Simmeringer Glaubenskirche:
Dritter Gottesdienst für Menschen mit Demenz
Ein Gottesdienst gerade auch für Menschen mit Demenz läuft etwas anders ab als die üblichen Gottesdienste – ein wenig langsamer, ein wenig kürzer. Und trotzdem ist er höchst intensiv – für alle Besucherinnen und Besucher, nicht nur für jene mit Demenz.
„Es ist ein Gottesdienst mit allen Sinnen, mit unseren Ohren, Augen, Nasen“, so Katharina Schoene, die diesmal gemeinsam mit Pfarrerin Anna Kampl den Gottesdienst leitet. Da werden Liedtexte mit Gesten unterstützt, Blumenzwiebel gepflanzt, das „Vater unser“ gebetet. Spürbar weckt dieses Gebet Erinnerungen, wird mitgebetet. Ebenso, wie plötzlich mitgesungen wird, als das Lied „Im Prater blüh’n wieder die Bäume“ des Komponisten Robert Stolz erklingt, das vielen der Besucherinnen und Besucher aus den Wohngemeinschaften des Diakoniewerks und des Pflegeheims Simmering, die extra zum Gottesdienst gekommen sind, offenbar aus jüngeren Jahren höchst vertraut ist. Eine Klangschale unterstützt das Fokussieren auf eine persönliche Fürbitte.
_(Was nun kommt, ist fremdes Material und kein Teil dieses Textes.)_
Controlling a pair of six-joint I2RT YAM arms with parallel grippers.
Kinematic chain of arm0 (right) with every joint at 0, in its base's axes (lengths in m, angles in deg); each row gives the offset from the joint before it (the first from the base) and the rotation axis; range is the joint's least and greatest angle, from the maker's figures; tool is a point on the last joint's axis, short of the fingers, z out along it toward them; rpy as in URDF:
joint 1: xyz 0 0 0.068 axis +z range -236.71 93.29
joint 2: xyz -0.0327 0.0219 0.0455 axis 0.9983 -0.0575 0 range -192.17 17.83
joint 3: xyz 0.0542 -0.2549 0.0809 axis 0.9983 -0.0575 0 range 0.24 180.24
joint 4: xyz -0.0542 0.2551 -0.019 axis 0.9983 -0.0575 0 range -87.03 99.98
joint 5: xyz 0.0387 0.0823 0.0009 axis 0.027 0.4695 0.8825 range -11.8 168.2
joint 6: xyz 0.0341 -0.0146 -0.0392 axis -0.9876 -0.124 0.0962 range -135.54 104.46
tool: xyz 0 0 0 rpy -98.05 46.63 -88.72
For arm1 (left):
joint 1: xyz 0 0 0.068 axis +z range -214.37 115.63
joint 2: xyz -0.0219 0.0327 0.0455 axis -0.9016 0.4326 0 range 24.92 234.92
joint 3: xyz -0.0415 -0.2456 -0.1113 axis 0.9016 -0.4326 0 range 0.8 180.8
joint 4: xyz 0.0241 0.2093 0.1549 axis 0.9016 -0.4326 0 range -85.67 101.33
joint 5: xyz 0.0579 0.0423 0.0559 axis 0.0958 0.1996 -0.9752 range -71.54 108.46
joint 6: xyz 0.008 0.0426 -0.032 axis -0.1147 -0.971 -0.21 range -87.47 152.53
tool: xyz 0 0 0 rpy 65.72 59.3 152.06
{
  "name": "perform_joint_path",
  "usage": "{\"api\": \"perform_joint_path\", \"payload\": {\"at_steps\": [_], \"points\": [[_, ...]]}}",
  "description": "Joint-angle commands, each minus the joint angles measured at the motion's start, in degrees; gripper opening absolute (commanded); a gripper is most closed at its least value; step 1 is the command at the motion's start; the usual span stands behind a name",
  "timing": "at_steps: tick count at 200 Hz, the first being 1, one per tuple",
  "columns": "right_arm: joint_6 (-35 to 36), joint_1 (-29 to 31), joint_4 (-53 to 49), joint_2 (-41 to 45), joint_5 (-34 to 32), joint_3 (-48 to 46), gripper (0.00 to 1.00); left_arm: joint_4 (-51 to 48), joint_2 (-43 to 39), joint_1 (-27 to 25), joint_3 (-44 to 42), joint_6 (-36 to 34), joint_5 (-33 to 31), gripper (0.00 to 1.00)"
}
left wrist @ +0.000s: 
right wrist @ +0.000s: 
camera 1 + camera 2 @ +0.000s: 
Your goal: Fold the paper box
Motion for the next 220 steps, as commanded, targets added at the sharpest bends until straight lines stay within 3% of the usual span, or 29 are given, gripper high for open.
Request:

Flüchtlinge als persönliche Betreuer
„Gottes Reich ist in jeder Begegnung, jedem Lächeln, jedem Blick“, predigt Diakonin Schoene, während Pfarrerin Anna Kampl direkt von Besucherin zu Besucher aus den beiden Pflegeeinrichtungen pendelt und Geborgenheit und Vertrautheit zu vermitteln versucht. Flüchtlinge, die in der Glaubenskirche eine Heimat gefunden haben, stehen als Betreuer bereit, helfen auf dem Weg in die Glaubenskirche ebenso wie sie die Menschen aus den beiden Pflegeeinrichtungen nach dem Gottesdienst beim gemeinsamen Kirchenkaffee mit Getränken und Kuchen versorgen.
„Menschen mit Demenz sind mehr als ihre Krankheit“
Schoene ist Spezialistin für Demenz, seit 2012 klinische Seelsorgerin in der Evangelischen Krankenhausseelsorge, seit 2019 Psychotherapeutin in Ausbildung unter Supervision in eigener Praxis in Hietzing. „Menschen mit Demenz sind mehr als ihre Krankheit“, betonte sie kürzlich im Rahmen eines Vortrags bei der Österreichischen Gesellschaft vom Goldenen Kreuze. „Sie haben die gleichen Erinnerungen, Emotionen und Bedürfnisse wie vorher. Sie erleben schöne Momente und genießen das Leben. Aber sie haben nicht mehr die Instrumente, problemlos in unsere Welt und in Interaktion mit uns zu treten.“ Und die im demenzgerechten Gottesdienst eingesetzten Blumenzwiebel werden die mit und in der Glaubenskirche verbundenen Menschen weiter begleiten.